Tremors are characteristic of movement disorders like ET and PD, two progressive conditions that affect millions of people worldwide.

Previous treatment options for reducing them in patients who have not responded to medical therapy include deep brain stimulation, a surgical procedure that involves implanting a small electrode in the brain connected to a pulse generator that is implanted in the chest like a pacemaker.

A more recently-available option is magnetic resonance-guided focused ultrasound (MRgFUS) thalamotomy, an incisionless interventional radiology procedure.

It involves focused beams of sound energy being used to heat and destroy a small part of a structure in the brain called the thalamus. The procedure provides relief to the opposite side of the body, meaning that treatment to the right side of the brain would relieve tremors on the left side of the body, and vice versa.

As a minimally invasive approach, focused ultrasound has advantages over deep brain stimulation, including a reduced risk of complications from bleeding and infections, according to study lead author Federico Bruno, a radiologist from the University of L’Aquila in Italy.

“Another advantage is the immediate effect this treatment provides, unlike deep brain stimulation which requires a break-in period for the electrostimulation,” he says. “Additionally, treatment with MRgFUS requires shorter hospitalisation and is a fairly well-tolerated procedure even by more fragile patients.”

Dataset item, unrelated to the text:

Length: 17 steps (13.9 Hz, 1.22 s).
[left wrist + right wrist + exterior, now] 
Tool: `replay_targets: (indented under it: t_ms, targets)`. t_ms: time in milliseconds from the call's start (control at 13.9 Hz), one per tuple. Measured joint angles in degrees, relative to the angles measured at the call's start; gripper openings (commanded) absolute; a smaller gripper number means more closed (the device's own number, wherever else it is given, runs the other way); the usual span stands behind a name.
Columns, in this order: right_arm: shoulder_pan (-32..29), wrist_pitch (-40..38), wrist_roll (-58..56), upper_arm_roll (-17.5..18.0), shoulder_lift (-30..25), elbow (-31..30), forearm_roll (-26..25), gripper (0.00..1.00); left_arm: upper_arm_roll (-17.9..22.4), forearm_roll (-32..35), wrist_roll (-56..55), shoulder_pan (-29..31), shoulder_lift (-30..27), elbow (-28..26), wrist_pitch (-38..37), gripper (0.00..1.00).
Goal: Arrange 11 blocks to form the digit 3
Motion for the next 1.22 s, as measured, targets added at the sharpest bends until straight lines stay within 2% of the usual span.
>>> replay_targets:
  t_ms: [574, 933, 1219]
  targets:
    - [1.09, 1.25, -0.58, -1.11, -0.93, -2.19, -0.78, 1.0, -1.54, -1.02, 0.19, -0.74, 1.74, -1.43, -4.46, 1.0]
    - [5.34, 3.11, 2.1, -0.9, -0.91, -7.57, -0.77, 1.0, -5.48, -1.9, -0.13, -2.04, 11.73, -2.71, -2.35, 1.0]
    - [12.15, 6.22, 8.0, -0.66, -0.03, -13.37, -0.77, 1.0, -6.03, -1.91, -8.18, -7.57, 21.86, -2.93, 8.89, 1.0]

For the new study, Dr. Bruno and colleagues enrolled 39 patients, with an average age of 64.5 years, with disabling tremors that had not responded to treatment.

The people in the study group, including 18 with ET and 21 with PD, had experienced symptoms for an average of more than 10 years.

The researchers evaluated the patients for tremor severity and quality of life before MRgFUS thalamotomy, immediately after treatment and over the course of the ensuing year.

They found that 37 of 39 patients, or 95 per cent, had substantial and immediate reduction of tremor. These reductions
in tremor were sustained in follow-up evaluations. Quality of life evaluation showed substantial improvement in both the ET and PD groups.

“The study we present reports our experience of over a year in the treatment of tremor by thalamotomy with focused ultrasound,” Dr. Bruno says.

“It is worth noting that we had a high number of patients with Parkinson’s disease in our series, compared to previously published data, where the procedure was used mainly in the treatment of essential tremor patients.”

Currently, MRgFUS thalamotomy is only available at a limited number of sites worldwide, but may become more widespread as research findings supporting its use are published. Improvements in neuroimaging techniques that allow for greater precision and detail in planning, implementation and monitoring over time of the treatment could also expand its availability.

“The clinical application of this technique for neurological diseases is an absolute novelty – the clinical use was approved by the FDA less than three years ago.

“Few patients know of this treatment option so far, and there are not many specialised centres equipped with the required technology.” Future research in this area includes the possibility of treating both sides of the thalamus. MRgFUS is also being explored in areas beyond movement disorders, Dr. Bruno says.

Several preclinical studies and clinical trials are looking at the technique for the treatment of other neurological conditions like neuropathic pain, epilepsy and obsessive- compulsive disorders, as well as for the treatment of brain tumours.